This series is for experiment reports. Unlike mechanism explainers or source-reading notes, each post should include a reproducible environment, commands, metrics, tables or figures, and concrete tuning conclusions.
For inference-engine interviews, knowing the names PagedAttention, prefix cache, and chunked prefill is only the first layer. The stronger signal is being able to answer: which workload benefits, how much did the metric improve, where did the bottleneck move, and what should we inspect first if production metrics regress?
Experiment Order
The planned order is:
- Build a vLLM / SGLang benchmark environment
- Experiment: how batch size and
max_num_batched_tokenschange throughput and latency - Experiment: how prefix cache hit rate changes TTFT
- Experiment: tuning chunk size for chunked prefill
- Experiment: PagedAttention and memory fragmentation
- Experiment: the memory, speed, and quality triangle for quantized models
- Final project: an inference-service profiler dashboard for TTFT, TPOT, cache hit rate, memory watermark, and tuning suggestions
Standard Report Format
Each lab report should include:
- Question: what hypothesis is this experiment testing?

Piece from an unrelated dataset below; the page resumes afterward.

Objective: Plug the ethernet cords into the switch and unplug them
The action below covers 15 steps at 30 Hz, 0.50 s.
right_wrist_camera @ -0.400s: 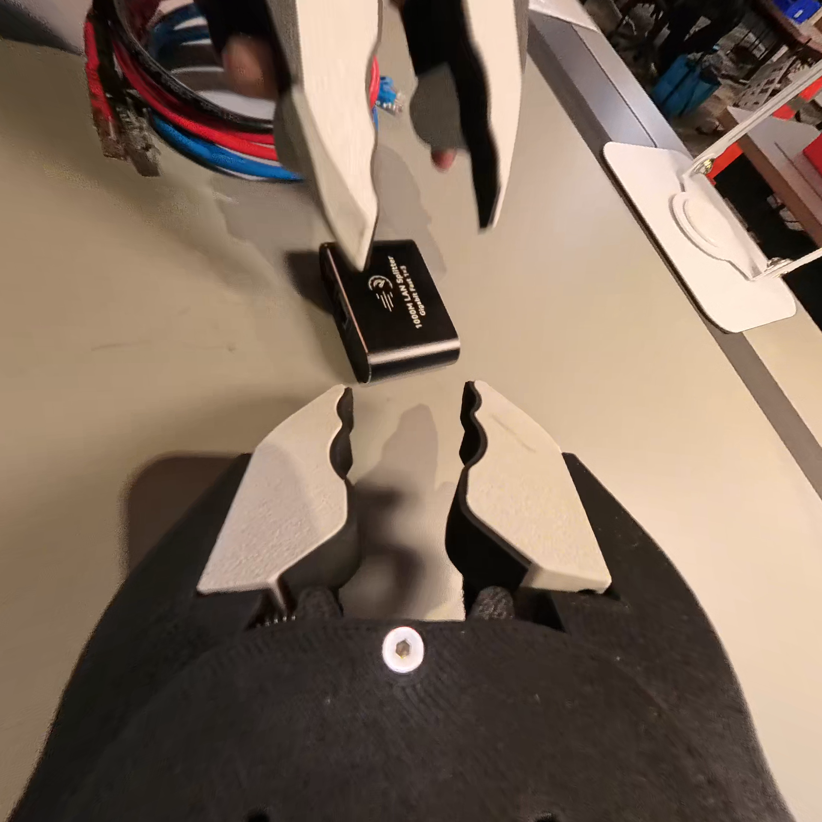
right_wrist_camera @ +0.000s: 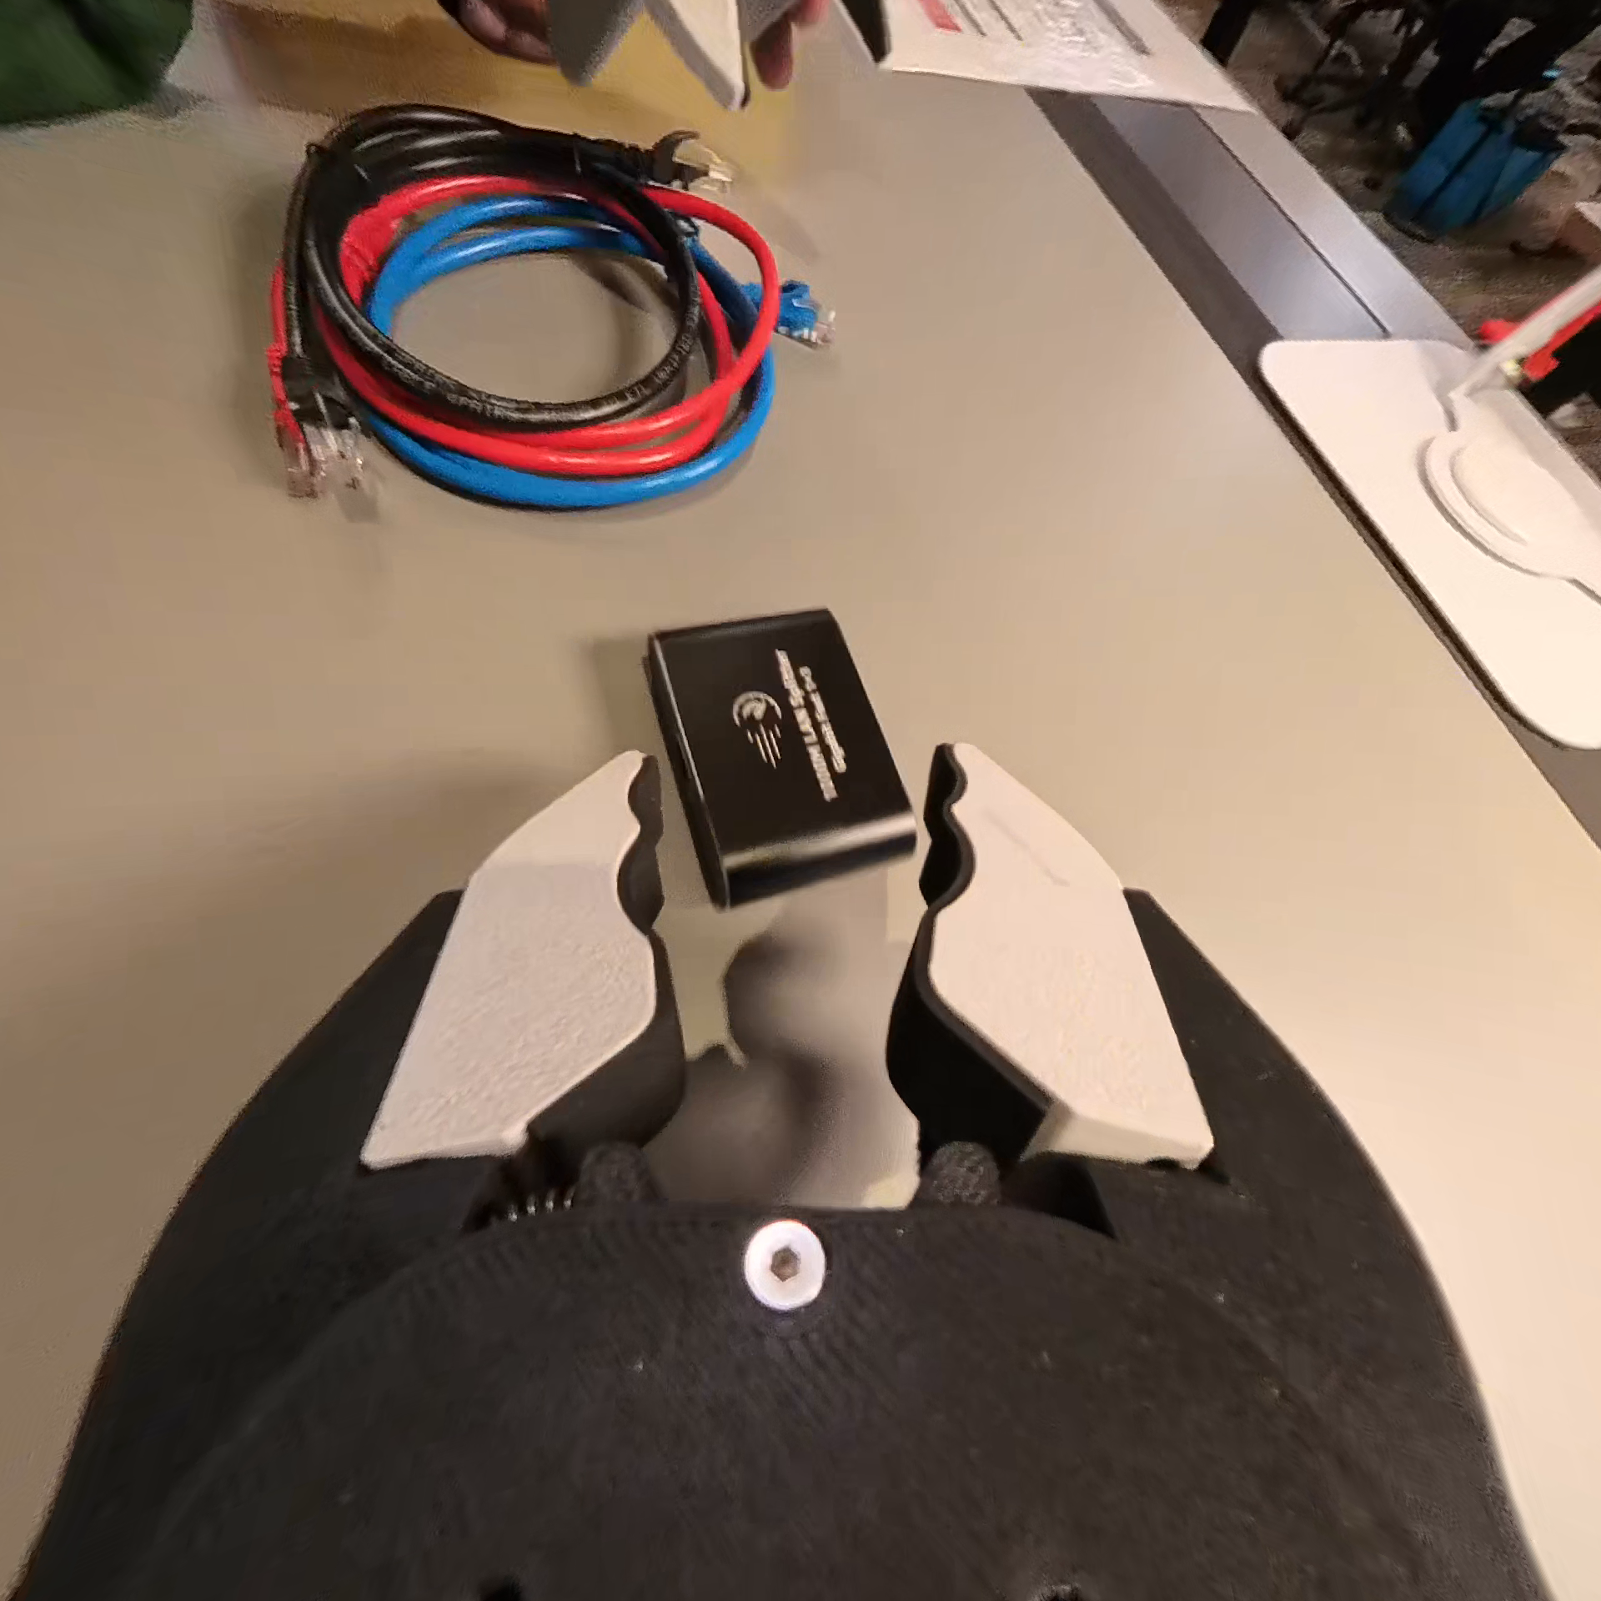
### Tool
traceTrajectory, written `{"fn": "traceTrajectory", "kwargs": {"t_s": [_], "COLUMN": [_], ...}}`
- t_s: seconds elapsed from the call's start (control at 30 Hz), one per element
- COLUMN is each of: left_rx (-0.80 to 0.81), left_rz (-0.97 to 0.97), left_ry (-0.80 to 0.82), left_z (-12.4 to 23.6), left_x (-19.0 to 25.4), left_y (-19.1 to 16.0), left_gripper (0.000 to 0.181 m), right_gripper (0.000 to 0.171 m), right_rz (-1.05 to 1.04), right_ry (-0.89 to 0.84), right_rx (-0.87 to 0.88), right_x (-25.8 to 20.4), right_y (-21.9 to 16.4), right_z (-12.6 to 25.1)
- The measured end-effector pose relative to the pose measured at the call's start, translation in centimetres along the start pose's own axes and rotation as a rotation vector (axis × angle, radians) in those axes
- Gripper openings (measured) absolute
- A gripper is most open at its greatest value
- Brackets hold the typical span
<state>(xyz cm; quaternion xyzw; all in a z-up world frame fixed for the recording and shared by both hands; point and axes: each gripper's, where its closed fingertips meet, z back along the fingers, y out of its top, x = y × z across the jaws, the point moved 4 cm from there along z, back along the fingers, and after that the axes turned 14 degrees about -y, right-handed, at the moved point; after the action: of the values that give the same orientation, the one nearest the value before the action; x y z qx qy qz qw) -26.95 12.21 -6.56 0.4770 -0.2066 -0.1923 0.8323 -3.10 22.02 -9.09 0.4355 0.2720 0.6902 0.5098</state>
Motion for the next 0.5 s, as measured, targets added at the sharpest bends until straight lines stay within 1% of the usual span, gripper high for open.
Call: {"fn": "traceTrajectory", "kwargs": {"t_s": [0.03, 0.17, 0.23, 0.27, 0.3, 0.33, 0.37, 0.5], "left_rx": [-0.029, -0.198, -0.236, -0.247, -0.264, -0.285, -0.299, -0.321], "left_rz": [0.008, 0.003, 0.014, 0.031, 0.056, 0.082, 0.101, 0.153], "left_ry": [-0.012, -0.067, -0.093, -0.106, -0.121, -0.130, -0.134, -0.148], "left_z": [0.3, 0.8, 1.1, 1.2, 1.2, 1.2, 1.1, 0.9], "left_x": [-0.1, -0.1, 0.2, 0.4, 0.6, 0.7, 0.8, 1.3], "left_y": [-1.0, -3.9, -4.5, -4.7, -4.9, -5.2, -5.3, -5.3], "left_gripper": [0.072, 0.067, 0.065, 0.064, 0.063, 0.062, 0.061, 0.044], "right_gripper": [0.060, 0.065, 0.066, 0.064, 0.062, 0.056, 0.056, 0.057], "right_rz": [0.021, 0.152, 0.205, 0.211, 0.199, 0.152, 0.123, 0.067], "right_ry": [0.016, 0.070, 0.053, 0.036, 0.017, 0.009, -0.004, -0.078], "right_rx": [-0.015, -0.142, -0.211, -0.237, -0.253, -0.232, -0.229, -0.224], "right_x": [-0.3, -1.2, -1.0, -0.8, -0.6, -0.5, -0.3, 0.6], "right_y": [0.4, 1.0, 0.2, -0.3, -0.7, -0.7, -0.9, -1.6], "right_z": [-0.3, -1.8, -2.6, -2.9, -3.1, -3.2, -3.3, -3.0]}}
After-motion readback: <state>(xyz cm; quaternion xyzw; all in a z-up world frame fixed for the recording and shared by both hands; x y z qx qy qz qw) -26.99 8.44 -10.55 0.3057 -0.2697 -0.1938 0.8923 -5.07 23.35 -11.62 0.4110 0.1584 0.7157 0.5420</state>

- Environment: GPU, driver, CUDA, model, framework version, and launch parameters.
- Workload: prompt length, output length, concurrency, request distribution, and whether prefixes are shared.
- Metrics: TTFT, TPOT, throughput, memory watermark, cache hit rate, and GPU utilization.
- Results: tables or figures that show the key changes.
- Explanation: connect the result back to prefill, decode, KV cache, scheduler, or kernels.
- Conclusion: what should change in the next deployment or tuning pass?
Without these details, a post is mostly a learning note. With them, it becomes evidence of engineering judgment.